Romans 8:28 teaches us that everything from the Father’s hand is for our good. Here is the rub – our view of what constitutes good is often a far cry from God’s. We think we know what good is. It is to have pleasant, happy circumstances. But the context of Romans 8:28 makes it clear that the good God is pursuing is far different. It is nothing less than conforming us to the image of Christ (Romans 8:29). This is God’s purpose for us. Do we understand that this purpose requires Him to take a far different approach with us than if His purpose were merely our comfort? We may look at our circumstances and wonder whether God truly has our best interests at heart. But we can never look at the cross of Christ without being assured that He does.

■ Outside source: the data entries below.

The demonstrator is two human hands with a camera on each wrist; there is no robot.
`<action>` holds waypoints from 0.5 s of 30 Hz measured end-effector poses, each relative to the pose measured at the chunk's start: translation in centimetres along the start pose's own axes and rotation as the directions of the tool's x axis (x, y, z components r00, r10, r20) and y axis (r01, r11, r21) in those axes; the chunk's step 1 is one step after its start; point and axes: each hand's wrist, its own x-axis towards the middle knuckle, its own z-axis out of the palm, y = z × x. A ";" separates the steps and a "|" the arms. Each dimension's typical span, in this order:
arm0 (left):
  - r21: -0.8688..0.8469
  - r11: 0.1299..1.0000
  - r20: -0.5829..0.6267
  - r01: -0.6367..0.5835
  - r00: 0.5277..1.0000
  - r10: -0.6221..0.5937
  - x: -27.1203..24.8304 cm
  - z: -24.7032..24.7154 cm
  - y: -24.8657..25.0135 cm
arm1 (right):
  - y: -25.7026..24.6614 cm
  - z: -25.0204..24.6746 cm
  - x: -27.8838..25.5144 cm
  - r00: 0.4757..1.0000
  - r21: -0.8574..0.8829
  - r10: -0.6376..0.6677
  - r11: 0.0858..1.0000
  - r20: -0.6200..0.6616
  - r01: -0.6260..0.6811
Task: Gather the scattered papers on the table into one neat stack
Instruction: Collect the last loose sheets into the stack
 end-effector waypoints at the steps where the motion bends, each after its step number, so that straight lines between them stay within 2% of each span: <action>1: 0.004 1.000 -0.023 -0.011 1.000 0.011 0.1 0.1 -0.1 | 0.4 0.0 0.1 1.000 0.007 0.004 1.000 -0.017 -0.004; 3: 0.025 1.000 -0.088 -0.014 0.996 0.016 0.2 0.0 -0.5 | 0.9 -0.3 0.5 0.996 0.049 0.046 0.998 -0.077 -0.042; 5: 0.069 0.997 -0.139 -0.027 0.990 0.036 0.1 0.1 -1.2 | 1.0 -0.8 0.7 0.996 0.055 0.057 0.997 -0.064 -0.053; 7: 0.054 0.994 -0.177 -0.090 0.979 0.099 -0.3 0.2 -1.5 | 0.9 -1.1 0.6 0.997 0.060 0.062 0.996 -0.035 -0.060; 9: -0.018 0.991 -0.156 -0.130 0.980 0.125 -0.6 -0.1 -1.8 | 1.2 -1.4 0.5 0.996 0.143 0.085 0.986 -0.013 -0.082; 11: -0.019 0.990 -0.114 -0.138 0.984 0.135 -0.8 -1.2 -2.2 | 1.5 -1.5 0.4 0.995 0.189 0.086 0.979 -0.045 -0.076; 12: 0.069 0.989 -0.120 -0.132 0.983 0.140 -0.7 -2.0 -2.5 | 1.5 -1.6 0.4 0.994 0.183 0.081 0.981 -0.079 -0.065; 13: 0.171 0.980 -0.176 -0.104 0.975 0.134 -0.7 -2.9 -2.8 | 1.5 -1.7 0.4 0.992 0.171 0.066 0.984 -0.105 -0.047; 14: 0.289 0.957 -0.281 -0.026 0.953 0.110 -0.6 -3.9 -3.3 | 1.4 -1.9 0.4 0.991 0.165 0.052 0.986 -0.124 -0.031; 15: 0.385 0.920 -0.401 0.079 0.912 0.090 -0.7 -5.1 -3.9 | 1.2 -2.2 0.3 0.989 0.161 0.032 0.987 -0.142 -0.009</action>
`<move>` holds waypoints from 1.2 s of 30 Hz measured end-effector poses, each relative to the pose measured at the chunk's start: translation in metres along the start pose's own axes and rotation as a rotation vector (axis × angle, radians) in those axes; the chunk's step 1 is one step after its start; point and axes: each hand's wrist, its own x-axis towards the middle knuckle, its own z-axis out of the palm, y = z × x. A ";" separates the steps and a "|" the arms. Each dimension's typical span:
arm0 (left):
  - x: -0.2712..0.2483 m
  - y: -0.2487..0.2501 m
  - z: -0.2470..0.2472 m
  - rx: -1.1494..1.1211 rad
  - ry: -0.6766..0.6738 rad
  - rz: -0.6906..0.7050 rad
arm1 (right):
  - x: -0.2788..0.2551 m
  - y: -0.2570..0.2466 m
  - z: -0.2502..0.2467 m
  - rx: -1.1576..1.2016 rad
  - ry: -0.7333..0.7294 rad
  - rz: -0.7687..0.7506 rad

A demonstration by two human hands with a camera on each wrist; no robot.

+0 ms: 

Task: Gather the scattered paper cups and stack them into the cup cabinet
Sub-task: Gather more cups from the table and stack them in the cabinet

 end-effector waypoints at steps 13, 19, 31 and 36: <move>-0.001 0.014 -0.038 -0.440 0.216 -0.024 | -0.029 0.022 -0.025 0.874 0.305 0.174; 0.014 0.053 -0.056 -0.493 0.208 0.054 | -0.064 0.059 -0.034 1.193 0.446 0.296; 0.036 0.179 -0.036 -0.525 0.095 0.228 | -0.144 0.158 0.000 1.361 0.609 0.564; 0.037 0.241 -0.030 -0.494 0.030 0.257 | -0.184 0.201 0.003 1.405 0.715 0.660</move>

Let us resolve, then, not to focus so much on what God is doing in our circumstances but rather on doing what God has commanded. We might say God has two books – the book of His promises and the book of His providence. We are responsible to read the book of His promises, drawing from the strength we need to face our trials. God Himself will finally read to us the book of His providence. When He does, it will all make sense. And on that blessed day, we will finally be able to fully understand the words of Charles Tindley’s hymn:

Trials dark on every hand
And we cannot understand
All the ways that God will lead us
To that blessed promised land;
But He’ll guide us with His eye,
And we’ll follow till we die;
We will understand it better by and by.